Author : Jonathan Barth
Publisher : Cornell University Press
Page : 396 pages
File Size : 43,41 MB
Release : 2021-06-15
Category : History
ISBN : 1501755781
In The Currency of Empire, Jonathan Barth explores the intersection of money and power in the early years of North American history, and he shows how the control of money informed English imperial action overseas. The export-oriented mercantile economy promoted by the English Crown, Barth argues, directed the plan for colonization, the regulation of colonial commerce, and the politics of empire. The imperial project required an orderly flow of gold and silver, and thus England's colonial regime required stringent monetary regulation.
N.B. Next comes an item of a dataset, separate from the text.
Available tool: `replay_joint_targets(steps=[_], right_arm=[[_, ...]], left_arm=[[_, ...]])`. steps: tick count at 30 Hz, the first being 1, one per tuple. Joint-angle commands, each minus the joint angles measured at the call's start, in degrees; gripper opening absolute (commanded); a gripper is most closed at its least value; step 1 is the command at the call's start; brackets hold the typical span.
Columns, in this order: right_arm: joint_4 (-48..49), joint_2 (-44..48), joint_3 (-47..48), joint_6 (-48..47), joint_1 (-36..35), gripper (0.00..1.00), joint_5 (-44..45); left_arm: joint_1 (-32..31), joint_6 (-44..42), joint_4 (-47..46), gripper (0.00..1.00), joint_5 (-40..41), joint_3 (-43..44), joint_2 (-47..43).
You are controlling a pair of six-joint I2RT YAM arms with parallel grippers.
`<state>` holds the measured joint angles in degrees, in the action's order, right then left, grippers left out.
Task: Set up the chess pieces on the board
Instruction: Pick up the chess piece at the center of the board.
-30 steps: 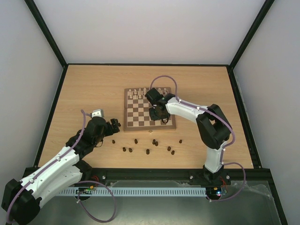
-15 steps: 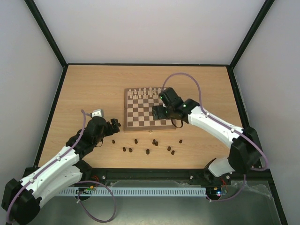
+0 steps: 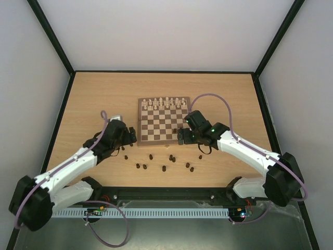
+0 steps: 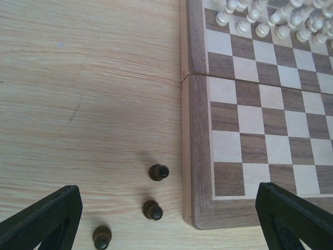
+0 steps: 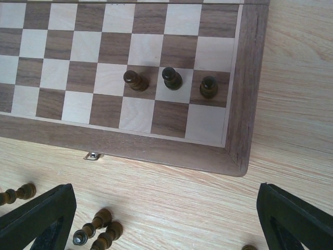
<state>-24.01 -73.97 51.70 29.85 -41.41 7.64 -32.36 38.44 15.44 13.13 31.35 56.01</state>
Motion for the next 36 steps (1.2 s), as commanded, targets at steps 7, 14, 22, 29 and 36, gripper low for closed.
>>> replay_joint_targets(steps=[7, 14, 22, 29, 36], right_arm=[[1.4, 2.6, -3.3, -0.9, -0.3, 0.9, 2.2], [2.9, 3.4, -4.7, -1.3, -0.3, 0.87, 0.0], [3.6, 3.8, -5.2, -1.5, -0.2, 0.85, -1.0], [3.8, 3.8, -5.4, -1.5, -0.2, 0.85, -1.2], [4.0, 3.3, -5.6, -1.5, -0.2, 0.84, -1.6]], left_arm=[[2.0, -3.3, 0.0, 0.79, -8.3, 4.9, 13.7], [2.2, -2.6, -1.7, 0.62, -7.8, 5.2, 17.5], [2.2, -2.3, -2.9, 0.52, -5.3, 6.2, 20.7], [2.2, -2.5, -3.1, 0.44, -2.4, 7.8, 23.3], [2.2, -2.6, -3.3, 0.41, -2.1, 8.2, 26.2]])
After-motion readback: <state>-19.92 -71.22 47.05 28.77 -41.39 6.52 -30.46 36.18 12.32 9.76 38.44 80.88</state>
As Barth shows, money was also a flash point for resistance; many colonists acutely resented their subordinate economic station, desiring for their local economies a robust, secure, and uniform money supply. This placed them immediately at odds with the mercantilist laws of the empire and precipitated an imperial crisis in the 1670s, a full century before the Declaration of Independence. The Currency of Empire examines what were a series of explosive political conflicts in the seventeenth century and demonstrates how the struggle over monetary policy prefigured the patriot reaction to the Stamp Act and so-called Intolerable Acts on the eve of American independence. Thanks to generous funding from the Arizona State University and George Mason University, the ebook editions of this book are available as Open Access (OA) volumes from Cornell Open (cornellpress.cornell.edu/cornell-open) and other Open Access repositories.
Author : H. V. Bowen
Publisher : Cambridge University Press
Page : 296 pages
File Size : 29,53 MB
Release : 2005-12-22
Category : History
ISBN : 1139447882
The Business of Empire assesses the domestic impact of British imperial expansion by analysing what happened in Britain following the East India Company's acquisition of a vast territorial empire in South Asia. Drawing on a mass of hitherto unused material contained in the company's administrative and financial records, the book offers a reconstruction of the inner workings of the company as it made the remarkable transition from business to empire during the late-eighteenth century. H. V. Bowen profiles the company's stockholders and directors and examines how those in London adapted their methods, working practices, and policies to changing circumstances in India. He also explores the company's multifarious interactions with the domestic economy and society, and sheds important new light on its substantial contributions to the development of Britain's imperial state, public finances, military strength, trade and industry. This book will appeal to all those interested in imperial, economic and business history.